Demolition and brownfield remediation work reportedly is continuing in the lower Manhattan area of New York so a development consortium can build a 50-story apartment building.
According to Our Town, the property is owned by Carlisle New York Apartments LLC, which is affiliated with a Miami-based real estate development firm. However, the development is identified by Our Town as Link Apartments 8 Carlisle, which Charlotte, North Carolina-based Grubb Properties also is involved in, per its website.
The property on Washington Street in lower Manhattan is not far from the former World Trade Center site. Two businesses—the former Kasser Scrap Metal and Rector Cleaners—are identified in the report and by the New York State Department of Environmental Conservation (DEC) as having formerly been on the site.
Some demolition work already has occurred on the property, which has been vacant about 10 years. Our Town says five-story mixed use buildings stood on the site until the mid-1970s, when they were replaced by a six-story parking garage.
The garage was itself demolished in 2010, but the site was used subsequently by the regional Port Authority, including as a maintenance support yard for the World Trade Center project, which involved both cleanup and constructing the 94-story One World Trade Center (formerly known as Freedom Tower).

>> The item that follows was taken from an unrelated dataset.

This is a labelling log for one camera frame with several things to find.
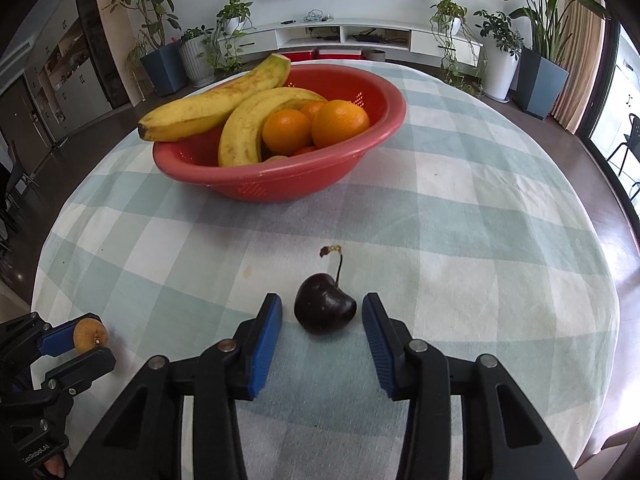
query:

Our Town says a spokesperson from the development firm it contacted said the planned building will be approximately 50 stories with 400 units and 22,000 square feet of ground floor retail.

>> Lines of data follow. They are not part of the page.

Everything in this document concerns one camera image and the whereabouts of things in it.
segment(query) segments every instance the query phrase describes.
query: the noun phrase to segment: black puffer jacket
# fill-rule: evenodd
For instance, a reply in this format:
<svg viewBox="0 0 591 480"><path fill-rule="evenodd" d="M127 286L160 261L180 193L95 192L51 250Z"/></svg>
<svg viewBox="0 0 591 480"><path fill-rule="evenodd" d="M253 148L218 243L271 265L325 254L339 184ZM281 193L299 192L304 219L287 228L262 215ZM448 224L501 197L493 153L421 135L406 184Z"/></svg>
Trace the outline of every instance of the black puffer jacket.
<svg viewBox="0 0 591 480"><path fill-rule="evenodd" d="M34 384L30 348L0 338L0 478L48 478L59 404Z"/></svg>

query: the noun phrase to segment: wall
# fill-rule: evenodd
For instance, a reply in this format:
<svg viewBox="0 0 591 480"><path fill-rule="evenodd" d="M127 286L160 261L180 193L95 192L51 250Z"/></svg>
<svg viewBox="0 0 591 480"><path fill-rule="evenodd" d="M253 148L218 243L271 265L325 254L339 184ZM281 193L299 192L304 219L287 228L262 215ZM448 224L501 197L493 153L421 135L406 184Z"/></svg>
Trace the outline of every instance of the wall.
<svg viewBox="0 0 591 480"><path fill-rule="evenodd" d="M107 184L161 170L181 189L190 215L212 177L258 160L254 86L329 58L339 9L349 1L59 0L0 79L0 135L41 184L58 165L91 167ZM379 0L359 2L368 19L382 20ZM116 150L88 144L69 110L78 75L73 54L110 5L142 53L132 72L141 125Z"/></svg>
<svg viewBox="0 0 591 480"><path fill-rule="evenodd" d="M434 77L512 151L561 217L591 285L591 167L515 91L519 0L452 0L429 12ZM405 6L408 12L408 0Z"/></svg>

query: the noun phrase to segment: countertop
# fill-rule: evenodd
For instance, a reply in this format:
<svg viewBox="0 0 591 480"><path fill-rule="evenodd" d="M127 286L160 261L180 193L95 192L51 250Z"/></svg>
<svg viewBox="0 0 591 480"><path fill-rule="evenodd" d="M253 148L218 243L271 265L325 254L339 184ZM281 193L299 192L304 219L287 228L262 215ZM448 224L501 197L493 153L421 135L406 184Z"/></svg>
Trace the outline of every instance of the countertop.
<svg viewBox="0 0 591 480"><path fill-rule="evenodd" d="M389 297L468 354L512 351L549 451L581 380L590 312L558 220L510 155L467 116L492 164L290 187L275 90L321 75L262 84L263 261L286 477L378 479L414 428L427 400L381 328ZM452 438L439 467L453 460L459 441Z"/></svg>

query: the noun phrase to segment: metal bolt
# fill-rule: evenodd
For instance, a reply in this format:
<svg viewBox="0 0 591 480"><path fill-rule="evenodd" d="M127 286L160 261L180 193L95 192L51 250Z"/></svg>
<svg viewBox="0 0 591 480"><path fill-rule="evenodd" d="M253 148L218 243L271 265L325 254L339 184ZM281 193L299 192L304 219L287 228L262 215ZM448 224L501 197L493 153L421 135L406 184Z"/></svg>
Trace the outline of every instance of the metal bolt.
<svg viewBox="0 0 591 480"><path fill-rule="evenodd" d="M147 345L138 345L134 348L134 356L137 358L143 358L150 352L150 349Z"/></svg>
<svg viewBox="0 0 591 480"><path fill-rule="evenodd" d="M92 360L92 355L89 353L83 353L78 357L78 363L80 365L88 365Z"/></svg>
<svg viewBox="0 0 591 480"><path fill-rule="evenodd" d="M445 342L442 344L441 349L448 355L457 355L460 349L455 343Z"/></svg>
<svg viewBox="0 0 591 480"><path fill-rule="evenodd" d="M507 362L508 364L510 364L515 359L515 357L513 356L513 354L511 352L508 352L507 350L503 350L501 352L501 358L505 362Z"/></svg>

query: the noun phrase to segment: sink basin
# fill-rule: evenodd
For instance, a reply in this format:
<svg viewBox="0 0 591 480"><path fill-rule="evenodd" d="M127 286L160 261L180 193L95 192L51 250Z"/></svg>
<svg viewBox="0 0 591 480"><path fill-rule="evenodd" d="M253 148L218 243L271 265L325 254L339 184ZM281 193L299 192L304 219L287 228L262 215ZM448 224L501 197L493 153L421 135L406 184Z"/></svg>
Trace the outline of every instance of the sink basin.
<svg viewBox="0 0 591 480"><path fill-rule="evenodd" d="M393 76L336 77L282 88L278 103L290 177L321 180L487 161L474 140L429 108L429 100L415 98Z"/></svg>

The developers, who paid $89 million for the site, according to Our Town, plan to start construction on the quarter-acre plot after the remediation is complete, which could be this November or December. The developer also says it will pursue Affordable New York Housing Program funding for the Link Apartments 8 Carlisle project.
Grubb Properties also names New York-based real estate development company Pink Stone Capital Group as the seller of the land and says that firm will serve as a partner. “Pink Stone purchased the site in 2011 and was instrumental in assembling the air rights and obtaining the permits to build a project of this scale," Grubb says.

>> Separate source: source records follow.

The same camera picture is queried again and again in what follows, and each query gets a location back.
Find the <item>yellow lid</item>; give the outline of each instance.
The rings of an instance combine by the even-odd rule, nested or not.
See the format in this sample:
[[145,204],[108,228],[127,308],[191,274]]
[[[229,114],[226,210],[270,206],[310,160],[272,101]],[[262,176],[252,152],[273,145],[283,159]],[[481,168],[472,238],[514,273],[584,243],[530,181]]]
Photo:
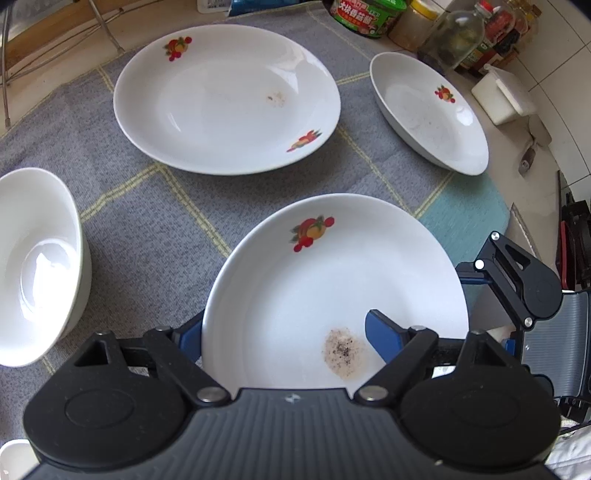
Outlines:
[[430,8],[429,5],[425,5],[421,0],[413,0],[410,3],[410,7],[419,12],[422,16],[427,17],[429,20],[436,20],[441,14],[436,10],[437,7],[435,7],[435,5]]

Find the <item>fruit pattern decoration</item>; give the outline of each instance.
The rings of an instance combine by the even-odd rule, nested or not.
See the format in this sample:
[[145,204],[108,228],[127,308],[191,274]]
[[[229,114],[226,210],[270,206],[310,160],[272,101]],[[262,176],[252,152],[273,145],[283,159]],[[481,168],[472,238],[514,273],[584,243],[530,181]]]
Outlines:
[[307,145],[308,143],[313,142],[321,135],[322,135],[322,133],[320,133],[320,130],[316,130],[316,131],[310,130],[308,133],[306,133],[306,135],[304,135],[303,137],[300,137],[300,139],[291,146],[291,148],[288,150],[288,152],[293,152],[296,148],[301,148],[304,145]]
[[324,218],[323,215],[320,215],[318,218],[308,218],[292,228],[291,233],[294,233],[294,236],[291,242],[295,244],[294,252],[301,251],[302,247],[311,247],[314,240],[318,240],[324,235],[326,229],[334,224],[334,217]]
[[444,87],[443,85],[437,87],[437,90],[435,90],[435,95],[437,95],[441,100],[445,100],[446,102],[456,103],[456,99],[453,97],[453,93],[449,90],[449,88]]
[[169,41],[163,48],[169,61],[179,59],[187,51],[189,44],[193,41],[191,37],[179,37]]

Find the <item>metal rack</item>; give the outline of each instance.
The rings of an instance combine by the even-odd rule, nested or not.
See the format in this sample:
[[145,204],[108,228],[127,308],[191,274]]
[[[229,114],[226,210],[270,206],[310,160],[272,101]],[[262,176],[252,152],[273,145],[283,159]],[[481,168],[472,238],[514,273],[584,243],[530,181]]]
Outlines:
[[[56,45],[52,46],[49,50],[44,51],[39,55],[36,55],[32,60],[30,60],[25,65],[21,66],[18,70],[14,71],[12,74],[9,74],[7,72],[7,59],[6,59],[6,48],[5,48],[5,46],[8,44],[8,32],[10,30],[10,23],[12,21],[12,5],[10,5],[4,11],[4,26],[2,28],[2,47],[1,47],[1,49],[2,49],[2,58],[1,58],[2,65],[1,65],[0,78],[2,79],[1,85],[2,85],[2,103],[4,105],[4,124],[5,124],[7,130],[11,127],[11,121],[10,121],[10,115],[9,115],[9,109],[8,109],[8,91],[7,91],[8,90],[7,87],[10,85],[11,81],[16,80],[20,77],[23,77],[31,72],[34,72],[35,70],[47,65],[48,63],[51,63],[53,60],[57,59],[58,57],[61,57],[64,53],[66,53],[67,51],[71,50],[72,48],[74,48],[78,44],[85,41],[85,39],[90,37],[93,33],[97,32],[98,30],[104,30],[105,34],[107,35],[107,38],[111,41],[111,43],[117,49],[117,53],[122,54],[125,50],[123,49],[123,47],[121,47],[121,45],[119,45],[119,42],[117,42],[117,39],[113,36],[111,31],[109,30],[108,23],[112,22],[116,18],[119,18],[123,14],[132,12],[132,11],[137,10],[139,8],[147,7],[148,5],[151,5],[151,4],[154,4],[157,2],[161,2],[162,0],[153,0],[153,1],[148,2],[146,4],[142,4],[137,7],[130,8],[130,9],[120,8],[113,15],[111,15],[108,18],[105,18],[103,15],[101,15],[98,7],[96,6],[95,0],[87,0],[87,1],[90,4],[90,7],[95,15],[96,22],[97,22],[96,25],[91,25],[90,27],[87,27],[80,32],[77,32],[73,35],[68,36],[64,40],[61,40]],[[60,51],[58,51],[56,54],[52,55],[48,59],[45,59],[45,60],[33,65],[43,55],[47,54],[51,50],[54,50],[61,45],[63,45],[64,43],[71,40],[72,38],[78,37],[80,35],[81,35],[81,37],[78,39],[77,42],[61,49]]]

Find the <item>wire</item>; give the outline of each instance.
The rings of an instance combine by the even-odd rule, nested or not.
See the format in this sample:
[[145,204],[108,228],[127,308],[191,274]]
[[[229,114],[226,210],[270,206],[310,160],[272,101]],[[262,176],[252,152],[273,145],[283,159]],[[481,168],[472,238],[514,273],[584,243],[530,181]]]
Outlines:
[[590,425],[591,425],[591,420],[586,421],[584,423],[579,423],[578,425],[575,425],[574,427],[569,427],[567,429],[561,430],[560,433],[558,434],[558,436],[560,437],[561,435],[566,435],[567,433],[576,432],[577,430],[588,427]]

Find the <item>bottle cap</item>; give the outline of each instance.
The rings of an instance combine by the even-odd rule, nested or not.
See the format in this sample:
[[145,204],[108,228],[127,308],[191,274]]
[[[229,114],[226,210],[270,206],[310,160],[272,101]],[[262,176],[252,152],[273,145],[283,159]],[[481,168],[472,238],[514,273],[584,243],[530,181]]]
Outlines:
[[416,10],[422,16],[427,17],[429,20],[436,20],[437,17],[443,13],[443,11],[438,11],[435,5],[426,5],[422,0],[413,0],[410,3],[410,6],[413,10]]
[[493,13],[492,5],[486,0],[480,0],[480,5],[489,13]]

Pink Stone says it will “re-shape the downtown skyline and help revitalize NYC’s Financial District to deliver desperately needed affordable rental units.”
“Our company is dedicated to providing quality rental options for those in the middle of the income spectrum,” Grubb Properties CEO Clay Grubb says. “Link Apartments and essential housing provide a unique path forward to address New York’s housing crisis, as well as a compelling investment opportunity for investors in our funds.”